5.7 Destroy Operation

This operation allows you to destroy an archived Salesforce key.

Parameters:

• operation: The operation which you want to perform. A valid value is destroy.

• secret_id: The response of configuration operation.

• wrapper: Name of the wrapping certificate in Salesforce.

• name: "name of corresponding sobject in Fortanix DSM".

• sandbox: To indicate, whether to use test or production tenant..

Example

JSON Input:

{
      "operation" : "destroy",
      "secret_id": "3968218b-xxxx-xxxx-xxxx-xxxxxxxxxxxx",
      "wrapper"   : "<name of the security object you want to use a wrapper>",
      "name"      : "Salesforce Data Key 20201229T185546Z",
      "sandbox"   : false
}

JSON Output:

output is empty, with http status indicating success.

5.8 Restore Operation

This operation allows you to restore a destroyed Salesforce key.

Parameters:

• operation: The operation which you want to perform. A valid value is restore.

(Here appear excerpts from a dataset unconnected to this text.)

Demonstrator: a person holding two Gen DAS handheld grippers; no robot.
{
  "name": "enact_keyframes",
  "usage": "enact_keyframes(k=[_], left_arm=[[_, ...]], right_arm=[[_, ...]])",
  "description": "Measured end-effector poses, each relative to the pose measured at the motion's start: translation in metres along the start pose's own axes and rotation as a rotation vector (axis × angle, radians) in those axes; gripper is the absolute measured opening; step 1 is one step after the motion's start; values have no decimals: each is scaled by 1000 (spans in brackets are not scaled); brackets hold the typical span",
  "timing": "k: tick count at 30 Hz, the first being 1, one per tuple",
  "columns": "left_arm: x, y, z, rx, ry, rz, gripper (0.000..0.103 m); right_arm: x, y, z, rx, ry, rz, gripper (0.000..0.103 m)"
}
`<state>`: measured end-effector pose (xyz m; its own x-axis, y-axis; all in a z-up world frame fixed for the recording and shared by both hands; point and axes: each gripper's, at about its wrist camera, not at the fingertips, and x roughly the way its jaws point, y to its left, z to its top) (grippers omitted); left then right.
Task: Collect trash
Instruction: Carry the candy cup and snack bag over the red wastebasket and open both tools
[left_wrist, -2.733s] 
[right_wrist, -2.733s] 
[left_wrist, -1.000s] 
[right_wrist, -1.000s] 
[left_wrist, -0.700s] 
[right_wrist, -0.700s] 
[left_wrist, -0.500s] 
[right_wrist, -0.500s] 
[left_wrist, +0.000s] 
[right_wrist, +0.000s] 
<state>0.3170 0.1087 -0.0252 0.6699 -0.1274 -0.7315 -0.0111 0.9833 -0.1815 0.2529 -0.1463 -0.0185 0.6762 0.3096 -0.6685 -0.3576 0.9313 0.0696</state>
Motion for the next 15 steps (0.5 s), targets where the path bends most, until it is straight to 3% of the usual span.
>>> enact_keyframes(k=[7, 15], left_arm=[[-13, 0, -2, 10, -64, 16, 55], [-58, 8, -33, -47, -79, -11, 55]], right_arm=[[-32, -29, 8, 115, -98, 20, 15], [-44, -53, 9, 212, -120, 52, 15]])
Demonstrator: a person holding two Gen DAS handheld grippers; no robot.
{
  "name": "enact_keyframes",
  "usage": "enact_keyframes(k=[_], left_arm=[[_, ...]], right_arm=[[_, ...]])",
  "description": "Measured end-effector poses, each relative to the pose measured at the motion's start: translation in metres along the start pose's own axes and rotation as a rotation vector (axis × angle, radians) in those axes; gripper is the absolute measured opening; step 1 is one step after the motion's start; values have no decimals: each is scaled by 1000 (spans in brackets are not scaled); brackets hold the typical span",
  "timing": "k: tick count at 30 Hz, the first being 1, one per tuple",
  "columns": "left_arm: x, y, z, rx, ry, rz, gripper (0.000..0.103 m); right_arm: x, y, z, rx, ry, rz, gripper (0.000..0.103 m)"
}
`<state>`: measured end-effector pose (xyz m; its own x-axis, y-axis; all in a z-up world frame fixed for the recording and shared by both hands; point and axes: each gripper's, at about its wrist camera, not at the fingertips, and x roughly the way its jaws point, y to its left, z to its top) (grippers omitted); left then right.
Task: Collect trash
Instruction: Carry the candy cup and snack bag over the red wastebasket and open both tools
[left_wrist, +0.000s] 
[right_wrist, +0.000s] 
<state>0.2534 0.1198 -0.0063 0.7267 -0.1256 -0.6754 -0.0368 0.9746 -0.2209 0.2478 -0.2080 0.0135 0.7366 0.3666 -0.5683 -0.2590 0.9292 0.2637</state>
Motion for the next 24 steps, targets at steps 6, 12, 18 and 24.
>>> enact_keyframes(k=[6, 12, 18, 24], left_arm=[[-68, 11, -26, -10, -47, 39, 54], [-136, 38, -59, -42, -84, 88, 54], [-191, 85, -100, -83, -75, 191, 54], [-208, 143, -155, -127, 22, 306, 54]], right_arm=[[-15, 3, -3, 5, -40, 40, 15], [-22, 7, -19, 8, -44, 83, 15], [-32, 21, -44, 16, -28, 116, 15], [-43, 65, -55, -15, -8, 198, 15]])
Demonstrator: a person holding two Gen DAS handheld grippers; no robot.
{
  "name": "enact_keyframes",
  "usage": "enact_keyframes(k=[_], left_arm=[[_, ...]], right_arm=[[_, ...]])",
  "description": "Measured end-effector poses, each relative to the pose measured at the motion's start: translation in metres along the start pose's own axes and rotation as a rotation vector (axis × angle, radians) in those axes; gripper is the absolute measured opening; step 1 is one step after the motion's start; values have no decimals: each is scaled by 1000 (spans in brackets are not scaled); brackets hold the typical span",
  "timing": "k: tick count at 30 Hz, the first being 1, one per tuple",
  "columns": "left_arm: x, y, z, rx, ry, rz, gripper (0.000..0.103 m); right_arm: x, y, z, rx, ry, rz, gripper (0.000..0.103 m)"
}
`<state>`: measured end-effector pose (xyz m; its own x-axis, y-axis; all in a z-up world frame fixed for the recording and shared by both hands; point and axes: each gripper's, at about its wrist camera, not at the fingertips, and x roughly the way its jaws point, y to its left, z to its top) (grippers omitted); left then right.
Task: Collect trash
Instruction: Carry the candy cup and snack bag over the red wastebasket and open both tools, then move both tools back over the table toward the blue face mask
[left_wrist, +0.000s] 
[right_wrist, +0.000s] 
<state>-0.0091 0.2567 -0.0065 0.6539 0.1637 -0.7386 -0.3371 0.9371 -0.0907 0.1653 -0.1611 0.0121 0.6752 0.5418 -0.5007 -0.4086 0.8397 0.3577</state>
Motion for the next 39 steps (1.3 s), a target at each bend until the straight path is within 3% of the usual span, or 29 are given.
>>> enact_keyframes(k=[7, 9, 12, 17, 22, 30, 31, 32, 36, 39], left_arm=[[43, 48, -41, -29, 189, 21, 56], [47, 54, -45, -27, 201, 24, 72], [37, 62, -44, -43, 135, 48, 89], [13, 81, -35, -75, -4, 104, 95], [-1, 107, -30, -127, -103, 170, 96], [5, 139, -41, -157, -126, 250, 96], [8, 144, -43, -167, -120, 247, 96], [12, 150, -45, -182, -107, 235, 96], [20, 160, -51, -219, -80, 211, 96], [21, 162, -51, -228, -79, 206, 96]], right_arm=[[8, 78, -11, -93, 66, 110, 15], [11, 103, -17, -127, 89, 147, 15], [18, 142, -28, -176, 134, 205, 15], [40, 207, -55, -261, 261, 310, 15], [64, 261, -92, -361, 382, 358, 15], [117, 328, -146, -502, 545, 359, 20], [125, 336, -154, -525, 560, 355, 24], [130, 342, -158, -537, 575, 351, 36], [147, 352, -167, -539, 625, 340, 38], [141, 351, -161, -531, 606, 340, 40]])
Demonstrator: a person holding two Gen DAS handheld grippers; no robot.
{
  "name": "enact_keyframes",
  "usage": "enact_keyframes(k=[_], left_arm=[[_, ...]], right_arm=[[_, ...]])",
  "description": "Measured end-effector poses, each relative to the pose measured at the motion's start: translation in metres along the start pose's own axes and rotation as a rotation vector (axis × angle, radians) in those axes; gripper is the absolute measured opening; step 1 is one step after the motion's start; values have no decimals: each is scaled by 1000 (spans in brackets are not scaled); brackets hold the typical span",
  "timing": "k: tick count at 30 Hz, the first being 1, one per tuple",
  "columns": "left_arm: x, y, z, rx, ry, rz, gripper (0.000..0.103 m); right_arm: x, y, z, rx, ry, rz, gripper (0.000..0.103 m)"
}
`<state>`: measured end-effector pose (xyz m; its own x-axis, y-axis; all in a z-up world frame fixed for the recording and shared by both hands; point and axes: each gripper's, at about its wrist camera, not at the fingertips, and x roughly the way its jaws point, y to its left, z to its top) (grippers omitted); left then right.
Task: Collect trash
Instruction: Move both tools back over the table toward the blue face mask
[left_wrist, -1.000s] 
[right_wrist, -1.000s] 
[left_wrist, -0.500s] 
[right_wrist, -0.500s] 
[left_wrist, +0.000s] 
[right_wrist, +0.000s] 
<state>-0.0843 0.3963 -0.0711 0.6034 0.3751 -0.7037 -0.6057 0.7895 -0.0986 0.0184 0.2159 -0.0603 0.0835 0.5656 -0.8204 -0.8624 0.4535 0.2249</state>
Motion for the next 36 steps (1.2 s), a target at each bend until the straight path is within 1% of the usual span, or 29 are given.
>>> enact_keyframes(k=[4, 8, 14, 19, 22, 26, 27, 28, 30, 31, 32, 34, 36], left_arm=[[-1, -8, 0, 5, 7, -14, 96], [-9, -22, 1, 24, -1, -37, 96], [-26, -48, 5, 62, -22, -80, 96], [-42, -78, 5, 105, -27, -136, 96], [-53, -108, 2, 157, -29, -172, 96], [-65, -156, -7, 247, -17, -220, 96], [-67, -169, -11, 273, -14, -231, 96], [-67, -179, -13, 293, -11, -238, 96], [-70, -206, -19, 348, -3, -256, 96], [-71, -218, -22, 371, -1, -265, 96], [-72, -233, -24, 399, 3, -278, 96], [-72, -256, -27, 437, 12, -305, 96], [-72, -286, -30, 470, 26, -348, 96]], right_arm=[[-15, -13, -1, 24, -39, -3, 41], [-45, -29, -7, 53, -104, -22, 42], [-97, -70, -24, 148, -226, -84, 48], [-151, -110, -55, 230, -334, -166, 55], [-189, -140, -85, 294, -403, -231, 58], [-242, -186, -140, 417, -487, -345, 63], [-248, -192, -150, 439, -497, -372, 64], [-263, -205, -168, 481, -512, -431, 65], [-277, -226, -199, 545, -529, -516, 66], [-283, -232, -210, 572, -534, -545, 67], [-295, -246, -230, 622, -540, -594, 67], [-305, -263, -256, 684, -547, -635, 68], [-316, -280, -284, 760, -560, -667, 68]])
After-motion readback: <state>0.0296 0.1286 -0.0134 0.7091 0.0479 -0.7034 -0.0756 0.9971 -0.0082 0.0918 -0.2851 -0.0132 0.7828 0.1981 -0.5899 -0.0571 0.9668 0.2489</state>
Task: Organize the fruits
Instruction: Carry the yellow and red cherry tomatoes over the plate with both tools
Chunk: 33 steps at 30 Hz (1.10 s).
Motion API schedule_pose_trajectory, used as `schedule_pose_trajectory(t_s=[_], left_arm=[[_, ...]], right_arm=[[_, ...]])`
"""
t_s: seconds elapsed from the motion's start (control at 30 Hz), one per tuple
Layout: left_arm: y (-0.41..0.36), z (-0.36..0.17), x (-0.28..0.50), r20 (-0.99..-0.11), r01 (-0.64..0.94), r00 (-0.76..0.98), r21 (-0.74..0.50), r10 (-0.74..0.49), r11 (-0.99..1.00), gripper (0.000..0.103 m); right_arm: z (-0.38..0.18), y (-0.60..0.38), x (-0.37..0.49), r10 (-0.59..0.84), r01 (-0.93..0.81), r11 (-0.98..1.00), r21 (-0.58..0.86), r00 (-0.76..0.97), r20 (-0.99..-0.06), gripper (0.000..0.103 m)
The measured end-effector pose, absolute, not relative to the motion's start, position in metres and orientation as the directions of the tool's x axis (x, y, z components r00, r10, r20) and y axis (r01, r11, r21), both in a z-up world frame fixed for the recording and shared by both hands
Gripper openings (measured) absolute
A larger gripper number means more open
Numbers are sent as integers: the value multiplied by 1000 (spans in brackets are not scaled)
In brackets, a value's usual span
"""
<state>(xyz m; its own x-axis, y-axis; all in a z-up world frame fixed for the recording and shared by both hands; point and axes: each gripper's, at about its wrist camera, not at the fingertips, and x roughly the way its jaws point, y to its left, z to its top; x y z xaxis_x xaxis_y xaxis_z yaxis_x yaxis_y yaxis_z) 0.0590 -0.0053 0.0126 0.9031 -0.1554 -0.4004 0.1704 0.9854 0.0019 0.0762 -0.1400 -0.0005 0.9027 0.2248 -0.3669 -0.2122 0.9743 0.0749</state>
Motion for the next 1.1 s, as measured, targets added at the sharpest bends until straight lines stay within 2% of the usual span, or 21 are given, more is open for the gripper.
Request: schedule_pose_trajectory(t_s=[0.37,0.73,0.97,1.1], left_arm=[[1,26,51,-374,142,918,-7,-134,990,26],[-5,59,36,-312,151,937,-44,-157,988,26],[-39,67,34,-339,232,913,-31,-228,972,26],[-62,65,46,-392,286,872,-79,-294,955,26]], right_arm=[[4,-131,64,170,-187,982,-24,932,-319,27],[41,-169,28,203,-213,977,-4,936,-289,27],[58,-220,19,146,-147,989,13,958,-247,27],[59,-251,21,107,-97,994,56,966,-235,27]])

• secret_id: The response of configuration operation.

• wrapper: Name of the wrapping certificate in Salesforce.

• name: "name of corresponding sobject in Fortanix DSM".

• sandbox: To indicate, whether to use test or production tenant.

Example:

JSON Input:

sudo apt install docker.io

{
      "operation" : "restore",
      "secret_id": "3968218b-xxxx-xxxx-xxxx-xxxxxxxxxxxx",
      "wrapper"   : "<name of the security object you want to use a wrapper>",
      "name"      : "Salesforce Data Key 20201229T185546Z",
      "sandbox"   : false
}

JSON Output:

output is empty, with http status indicating success.